▼ ▲ ▼

 まさか自分がこんな間違いをするとは思わなかった。と言えるのは私ができた人間だからではなく、今片思いをしている相手にそれなりの執着があるからだ。私は簡単に体を許さないし、今現在抱かれたい人は一人しかいない。昨日もその彼に手を引かれたと思ったのに、目が覚めたら隣にいたのは知らない男だった。勿論私が好意を寄せる男、南雲さんではない。
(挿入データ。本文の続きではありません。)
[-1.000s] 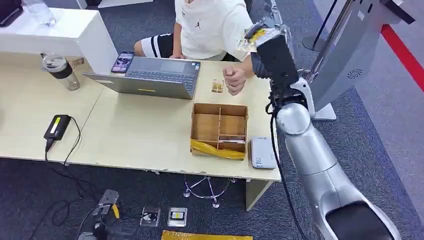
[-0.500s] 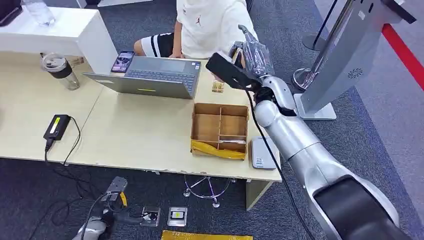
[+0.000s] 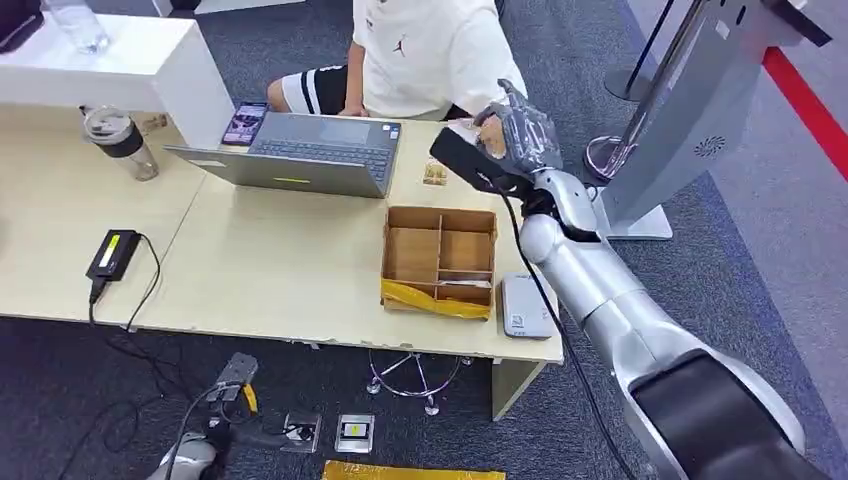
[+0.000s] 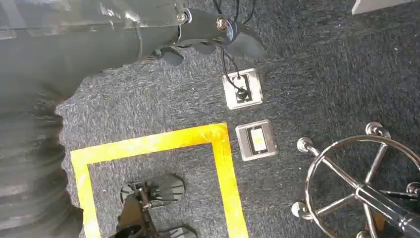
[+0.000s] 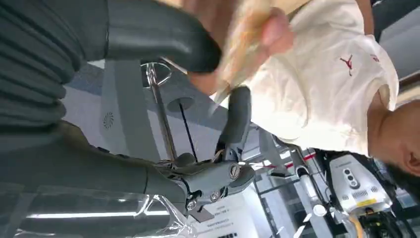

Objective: Pass the card to the sensor for recognition and then transmit it.

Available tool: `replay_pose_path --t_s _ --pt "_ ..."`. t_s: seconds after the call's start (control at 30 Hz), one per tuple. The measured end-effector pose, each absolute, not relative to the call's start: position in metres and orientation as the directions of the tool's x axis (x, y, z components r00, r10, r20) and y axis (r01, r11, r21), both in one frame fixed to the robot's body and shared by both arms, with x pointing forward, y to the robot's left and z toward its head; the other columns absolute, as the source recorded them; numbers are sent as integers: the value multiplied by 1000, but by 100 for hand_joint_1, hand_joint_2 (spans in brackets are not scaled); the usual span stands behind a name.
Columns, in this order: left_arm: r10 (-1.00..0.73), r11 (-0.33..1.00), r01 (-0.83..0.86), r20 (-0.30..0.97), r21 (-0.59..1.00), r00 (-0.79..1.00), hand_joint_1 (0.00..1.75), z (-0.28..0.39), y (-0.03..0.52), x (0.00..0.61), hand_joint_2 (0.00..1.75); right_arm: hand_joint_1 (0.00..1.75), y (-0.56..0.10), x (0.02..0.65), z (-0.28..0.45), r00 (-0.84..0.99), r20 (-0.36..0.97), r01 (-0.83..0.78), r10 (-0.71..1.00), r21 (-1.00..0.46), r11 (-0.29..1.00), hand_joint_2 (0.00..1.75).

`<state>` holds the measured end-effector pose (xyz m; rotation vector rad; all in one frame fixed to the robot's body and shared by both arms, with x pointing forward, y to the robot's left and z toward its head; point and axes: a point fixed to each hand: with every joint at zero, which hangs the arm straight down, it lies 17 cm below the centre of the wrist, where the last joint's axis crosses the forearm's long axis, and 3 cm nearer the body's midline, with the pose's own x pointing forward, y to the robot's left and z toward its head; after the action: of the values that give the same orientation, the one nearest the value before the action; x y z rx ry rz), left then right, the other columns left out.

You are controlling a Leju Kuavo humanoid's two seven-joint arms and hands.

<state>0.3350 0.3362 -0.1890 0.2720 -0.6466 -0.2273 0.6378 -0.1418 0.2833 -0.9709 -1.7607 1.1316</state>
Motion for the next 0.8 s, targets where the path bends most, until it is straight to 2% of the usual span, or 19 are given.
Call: replay_pose_path --t_s 0.47,0.8 --pt "-307 926 126 517 355 799 0 -202 356 309 175 0 -139 610 291 -423 442 148 791 -827 542 175" --pt "-266 920 70 484 385 834 0 -213 400 274 175 0 -153 536 269 -426 486 145 763 -795 588 175"
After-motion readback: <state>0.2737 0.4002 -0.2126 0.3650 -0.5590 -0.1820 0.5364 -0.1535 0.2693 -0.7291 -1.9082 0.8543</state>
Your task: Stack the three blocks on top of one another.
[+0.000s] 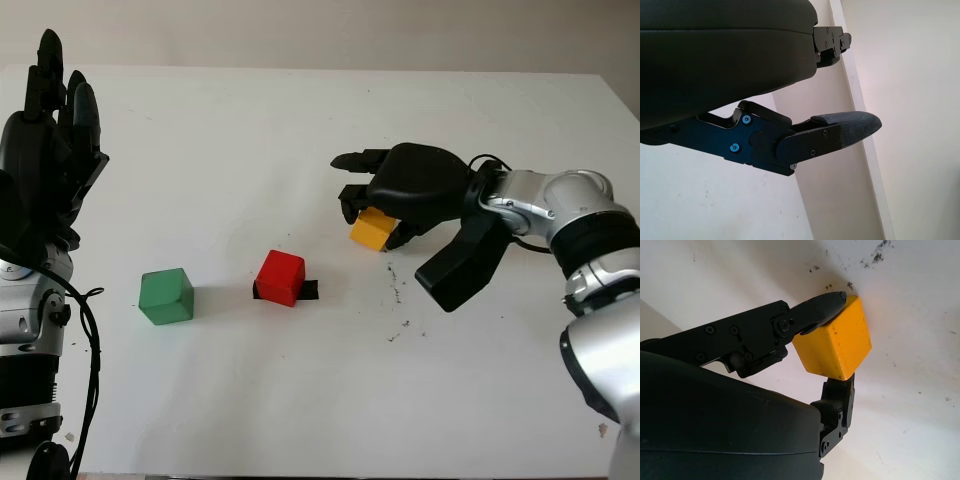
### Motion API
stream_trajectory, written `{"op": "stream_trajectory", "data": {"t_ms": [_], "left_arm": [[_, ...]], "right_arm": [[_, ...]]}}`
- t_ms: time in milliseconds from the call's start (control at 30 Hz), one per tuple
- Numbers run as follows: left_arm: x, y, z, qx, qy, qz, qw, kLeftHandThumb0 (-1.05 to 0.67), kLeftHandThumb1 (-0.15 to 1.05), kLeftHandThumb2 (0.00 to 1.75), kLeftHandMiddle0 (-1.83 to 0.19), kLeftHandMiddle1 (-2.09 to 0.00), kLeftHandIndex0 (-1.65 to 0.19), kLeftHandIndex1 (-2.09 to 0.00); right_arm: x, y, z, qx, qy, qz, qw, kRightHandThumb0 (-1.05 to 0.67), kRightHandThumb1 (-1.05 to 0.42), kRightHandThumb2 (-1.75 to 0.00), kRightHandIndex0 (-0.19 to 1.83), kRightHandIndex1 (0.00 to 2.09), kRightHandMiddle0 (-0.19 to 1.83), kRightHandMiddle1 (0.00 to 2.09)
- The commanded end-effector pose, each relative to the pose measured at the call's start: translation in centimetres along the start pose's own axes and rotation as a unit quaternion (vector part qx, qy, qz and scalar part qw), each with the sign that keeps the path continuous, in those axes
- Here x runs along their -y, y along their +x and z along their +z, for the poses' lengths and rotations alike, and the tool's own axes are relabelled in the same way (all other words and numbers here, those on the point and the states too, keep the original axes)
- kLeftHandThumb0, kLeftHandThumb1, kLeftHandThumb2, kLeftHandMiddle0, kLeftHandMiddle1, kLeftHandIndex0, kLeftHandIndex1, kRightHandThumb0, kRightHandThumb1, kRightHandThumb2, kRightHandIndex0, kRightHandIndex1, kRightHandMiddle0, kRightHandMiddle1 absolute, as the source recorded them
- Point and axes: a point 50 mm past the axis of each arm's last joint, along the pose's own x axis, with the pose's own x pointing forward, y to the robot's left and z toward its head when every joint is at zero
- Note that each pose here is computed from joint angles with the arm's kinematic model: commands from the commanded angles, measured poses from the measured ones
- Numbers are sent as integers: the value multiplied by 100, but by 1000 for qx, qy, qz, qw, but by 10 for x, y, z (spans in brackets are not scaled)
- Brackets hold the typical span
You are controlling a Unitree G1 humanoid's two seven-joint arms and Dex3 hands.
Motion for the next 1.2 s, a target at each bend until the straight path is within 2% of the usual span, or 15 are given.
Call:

 男は深く眠っていた。今私が逃げても、その際に財布から札を引き抜こうとも気にせず眠りこけているのだろう。実際にそんなことをする気はないが、私のことを大して気にかけもしない男の誘いに乗ってしまったのだという罪悪感が重くのしかかる。

 南雲さんに何と言おう。私と南雲さんは付き合っているわけではないのだから弁明する必要などないのだけど、私は言い訳を考えずにはいられなかった。私は南雲さんに正直でいたいのだ。それに、南雲さんに隠し事などできないだろう。南雲さんがこの事実に興味を抱いてしまったら、南雲さんはすぐに真実へ辿り着く。僕を好きだって言っといて、他の男と寝たんだ。そう言っている南雲さんの顔が目に浮かぶ。

「南雲さん、ごめんなさい、南雲さん……」

 私は遂に泣き出した。昨日の軽率な行動を悔やんでも今更だった。南雲さんは怒るでもなくただ私を見限るのだろう。タイムリープできるなら昨日に戻りたい。

 そう思っていた時、突然「ばあっ」という声と共にベッドのスプリングが跳ねる音がした。呆気にとられてそちらを見ると、顔だけ南雲さんになった先程の男がシーツを被って脅かすような格好をとっていた。混乱する頭の奥で、私は南雲さんが変装を得意とすることを思い出した。

「南雲さん、だったんですか?」
「そうだよ」
「何で変装なんて……」
「君がどうするのか見たかったから」

 南雲さんは悪びれないように言った。流石に今回はタチが悪い。一度素顔を晒して寝ておいて、他人のふりをするなんて。そこまでして確かめたいことなどあるのだろうか。

「何で私がどうするのかなんて気にするんですか」

 南雲さんはその丸い瞳を瞠り、何がわからないのか不思議だといった調子で続けた。

「そりゃあ、付き合うにあたって。どんな子かなって」
「え」

 私は交際の申し出などしていない。好きだと気付かれていることには驚かないけれど、南雲さんが付き合っていいと思っていることには驚いた。南雲さんも好きなのかはわからない。でもこの好機を逃す気はない。

 ベッドの上で百面相をする私に、南雲さんが「服着なよ」と言った。とりあえず、私達は話し合う必要があるだろう。南雲さんは二言三言で終わらせてしまうかもしれないが。